- [ACTIVITY]: From the first line of the data below through the line holding "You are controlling", output each line exactly and leave the pictures out.

- [COLLECTED DATA]:
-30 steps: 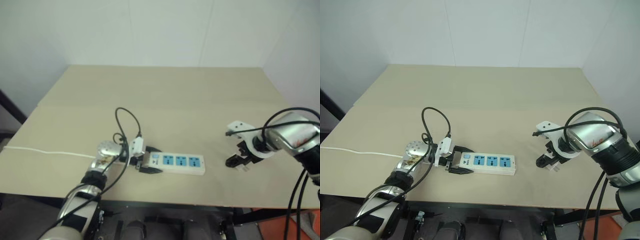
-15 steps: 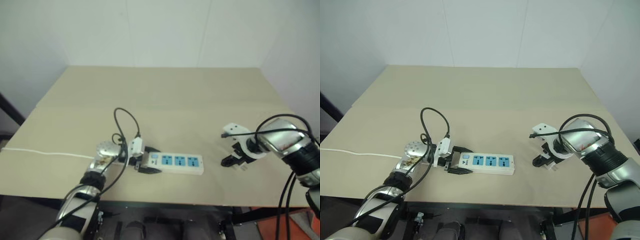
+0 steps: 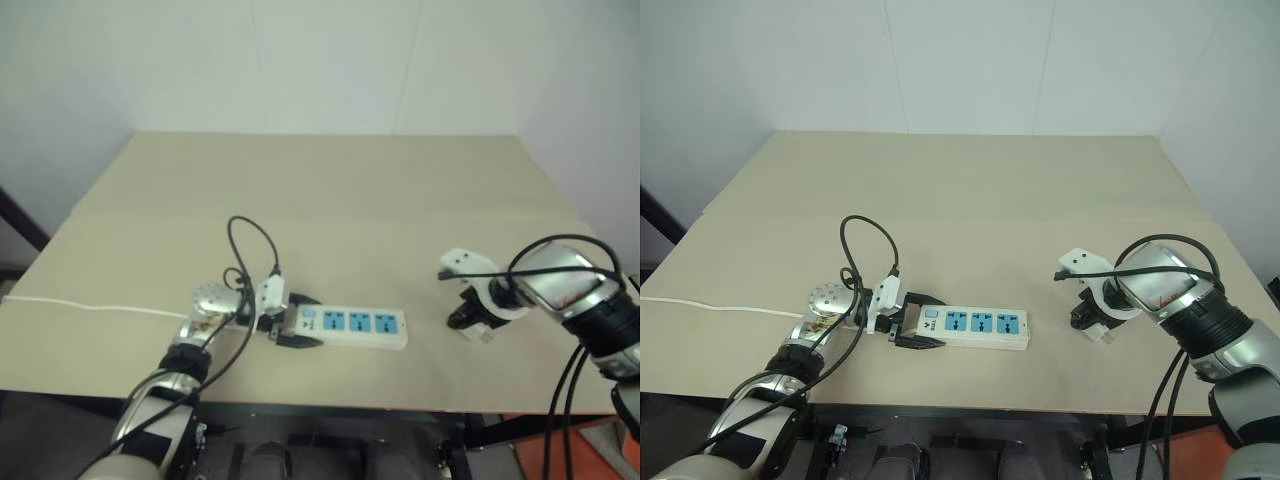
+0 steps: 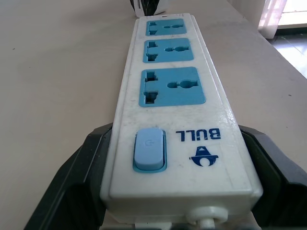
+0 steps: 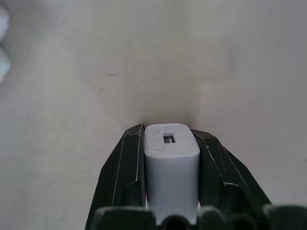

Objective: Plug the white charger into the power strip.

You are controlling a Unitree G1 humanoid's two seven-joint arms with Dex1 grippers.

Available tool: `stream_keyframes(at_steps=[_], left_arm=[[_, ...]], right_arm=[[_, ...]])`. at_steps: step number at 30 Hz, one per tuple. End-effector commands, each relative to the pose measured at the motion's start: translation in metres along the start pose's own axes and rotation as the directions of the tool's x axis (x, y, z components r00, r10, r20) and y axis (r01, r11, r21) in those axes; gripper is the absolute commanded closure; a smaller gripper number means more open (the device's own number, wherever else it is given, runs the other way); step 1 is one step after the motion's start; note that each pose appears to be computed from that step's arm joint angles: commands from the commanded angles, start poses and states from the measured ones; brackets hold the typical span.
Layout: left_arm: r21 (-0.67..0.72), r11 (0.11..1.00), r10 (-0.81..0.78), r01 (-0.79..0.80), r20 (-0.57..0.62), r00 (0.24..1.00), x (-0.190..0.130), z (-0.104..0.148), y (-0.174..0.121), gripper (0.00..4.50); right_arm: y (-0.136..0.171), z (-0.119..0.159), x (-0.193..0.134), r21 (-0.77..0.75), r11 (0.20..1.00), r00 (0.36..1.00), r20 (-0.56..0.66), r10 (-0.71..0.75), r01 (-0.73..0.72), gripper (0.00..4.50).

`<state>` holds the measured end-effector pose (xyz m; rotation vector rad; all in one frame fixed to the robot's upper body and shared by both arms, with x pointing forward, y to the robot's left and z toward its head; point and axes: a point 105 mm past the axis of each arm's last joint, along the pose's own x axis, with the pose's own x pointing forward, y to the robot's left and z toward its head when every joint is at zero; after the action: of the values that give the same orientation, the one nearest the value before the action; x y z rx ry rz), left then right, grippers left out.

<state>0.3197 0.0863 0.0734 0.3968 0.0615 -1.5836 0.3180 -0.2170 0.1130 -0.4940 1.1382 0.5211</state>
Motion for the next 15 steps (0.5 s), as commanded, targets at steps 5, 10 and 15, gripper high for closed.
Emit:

- [EXERCISE ANSWER]:
-30 steps: 
-15 steps: 
+0 steps: 
+0 steps: 
+0 steps: 

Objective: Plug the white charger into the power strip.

You are controlling a Unitree G1 humanoid's two seven-joint arms with Dex1 grippers.

Nothing else belongs to this exercise.